Mass industrialism also determined the demographic groups who would predominate in these cities. As the demand for low- and semi-skilled labor arose, these cities became magnets for immigrants with lesser educations, poor whites, and, particularly after World War II, African-Americans fleeing the poverty, degradation, and the automation of agriculture in the South. This migration reached the more commercially oriented metropolises of New York, Los Angeles, and Chicago, but took on its densest form in industrial cities such as Detroit, Newark, St. Louis, Cleveland, and Oakland, California.

Yet by the 1960s these "flowers of industrial urbanization " were wilting faster than the more commercially minded traditional metropolis. Having been built to perfection for the industrial age, they were most vulnerable when manufacturing jobs began fleeing for the suburbs or overseas. Industrial cities such as St. Louis, Detroit, Baltimore, and Buffalo increasingly seemed "overgrown," too large for an economic base that was shrinking and ill-suited to exploit those Renaissance functions that other cities performed more expertly.
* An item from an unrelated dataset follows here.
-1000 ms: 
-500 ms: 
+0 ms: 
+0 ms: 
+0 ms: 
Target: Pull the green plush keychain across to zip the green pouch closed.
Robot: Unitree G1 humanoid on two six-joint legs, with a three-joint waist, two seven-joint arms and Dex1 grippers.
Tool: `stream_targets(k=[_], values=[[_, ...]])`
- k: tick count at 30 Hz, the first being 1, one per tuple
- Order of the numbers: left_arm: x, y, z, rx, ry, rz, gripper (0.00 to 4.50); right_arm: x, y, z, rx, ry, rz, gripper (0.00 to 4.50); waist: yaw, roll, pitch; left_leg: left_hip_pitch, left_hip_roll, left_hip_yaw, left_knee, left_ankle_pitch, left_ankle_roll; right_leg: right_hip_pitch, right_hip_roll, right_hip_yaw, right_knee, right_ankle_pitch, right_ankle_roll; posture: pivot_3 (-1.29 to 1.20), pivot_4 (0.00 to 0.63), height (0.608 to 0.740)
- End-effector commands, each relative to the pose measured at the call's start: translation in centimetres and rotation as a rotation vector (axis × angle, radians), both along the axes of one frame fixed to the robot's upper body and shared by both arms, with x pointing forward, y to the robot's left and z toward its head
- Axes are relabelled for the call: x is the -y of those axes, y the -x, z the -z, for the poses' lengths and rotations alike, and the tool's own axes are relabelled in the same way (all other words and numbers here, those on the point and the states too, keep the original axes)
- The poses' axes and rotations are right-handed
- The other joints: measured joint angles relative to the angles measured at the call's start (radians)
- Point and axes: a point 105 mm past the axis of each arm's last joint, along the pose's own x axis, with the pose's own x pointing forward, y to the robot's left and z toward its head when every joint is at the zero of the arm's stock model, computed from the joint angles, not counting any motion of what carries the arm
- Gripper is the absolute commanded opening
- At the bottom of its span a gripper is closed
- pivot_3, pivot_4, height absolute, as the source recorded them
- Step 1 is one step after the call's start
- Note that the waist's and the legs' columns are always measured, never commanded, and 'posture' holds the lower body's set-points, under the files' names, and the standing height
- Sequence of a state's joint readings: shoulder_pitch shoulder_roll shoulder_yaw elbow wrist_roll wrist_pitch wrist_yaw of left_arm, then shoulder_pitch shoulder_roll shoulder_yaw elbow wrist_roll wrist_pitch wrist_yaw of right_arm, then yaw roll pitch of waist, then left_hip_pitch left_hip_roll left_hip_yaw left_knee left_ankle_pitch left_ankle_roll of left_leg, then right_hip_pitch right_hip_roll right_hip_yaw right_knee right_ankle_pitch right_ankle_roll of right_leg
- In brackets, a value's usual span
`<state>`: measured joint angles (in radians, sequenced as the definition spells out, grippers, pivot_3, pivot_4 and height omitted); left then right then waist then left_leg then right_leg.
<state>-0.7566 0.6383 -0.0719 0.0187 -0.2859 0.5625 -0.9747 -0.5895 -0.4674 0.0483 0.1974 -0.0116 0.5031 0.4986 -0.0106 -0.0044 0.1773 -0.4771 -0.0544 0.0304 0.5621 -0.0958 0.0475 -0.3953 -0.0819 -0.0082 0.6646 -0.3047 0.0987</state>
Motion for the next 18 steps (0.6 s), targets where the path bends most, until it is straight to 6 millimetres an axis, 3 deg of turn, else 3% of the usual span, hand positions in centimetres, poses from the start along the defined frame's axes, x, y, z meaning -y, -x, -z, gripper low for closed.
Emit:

To be sure, pockets of vitality exist in areas such as Detroit's Greektown, St. Louis's Soulard, Philadelphia's Rittenhouse Square, or Baltimore's Inner Harbor. Yet for the most part these downtowns have surrendered much of their central geographic role. As recently as 1988, downtown Baltimore's Central Business District accounted for one-fourth of its region's office leasing activity. A decade later it was less than 10 percent. Two out of every five jobs came from the public sector, while the vast majority of new investment was concentrated not in the historic downtown, but in a small entertainment area around the Inner Harbor and the Camden Yards baseball stadium.

Attempts to revive cities around such things as casinos, football stadiums, and arenas at best created a kind of showcase that provides a patina of prosperity inadequate to reverse a more widespread secular decline. Downtown Cleveland boasts an impressive array of symbolic centers—the heavily subsidized Gateway project, which includes Jacobs field and Gund Arena (home of the NBA's Cavaliers), the Rock and Roll Hall of Fame, and several other retail-oriented developments—but the results for most Clevelanders have been negligible. The city's overall share of employment and income has continued to decline, while its portion of poverty households has increased.

At best these efforts have helped prevent Cleveland from becoming a modern-day Carthage. Suburbanites, who took most of the new jobs created by the downtown "recovery," may feel better about working in the core, but the bulk of the job creation continues to move to the periphery. "We didn't create a booming economy," explains Richard Shatten, a leader in the comeback effort who now teaches public policy at Case Western Reserve University. "We found a reason to exist."

For all its limitations, this approach is being taken by other old industrial cities, such as St. Louis or Detroit, whose city leaders believe it will arrest their precipitous decline. Both cities have lost roughly half their population since the 1950s and continued to lose population throughout the 1990s despite nearly three decades of civic efforts to turn themselves around. Yet for the most part these cities are likely to remain mere shadows of their past greatness. As in ancient Carthage, one can still admire the magnificent infrastructure—train depots, art-deco office towers, old department-store buildings, decorative streetlights, and clocks. Yet for the most part, these treasures remain derelict or at best underused, much like an old man's clothes now several sizes too large.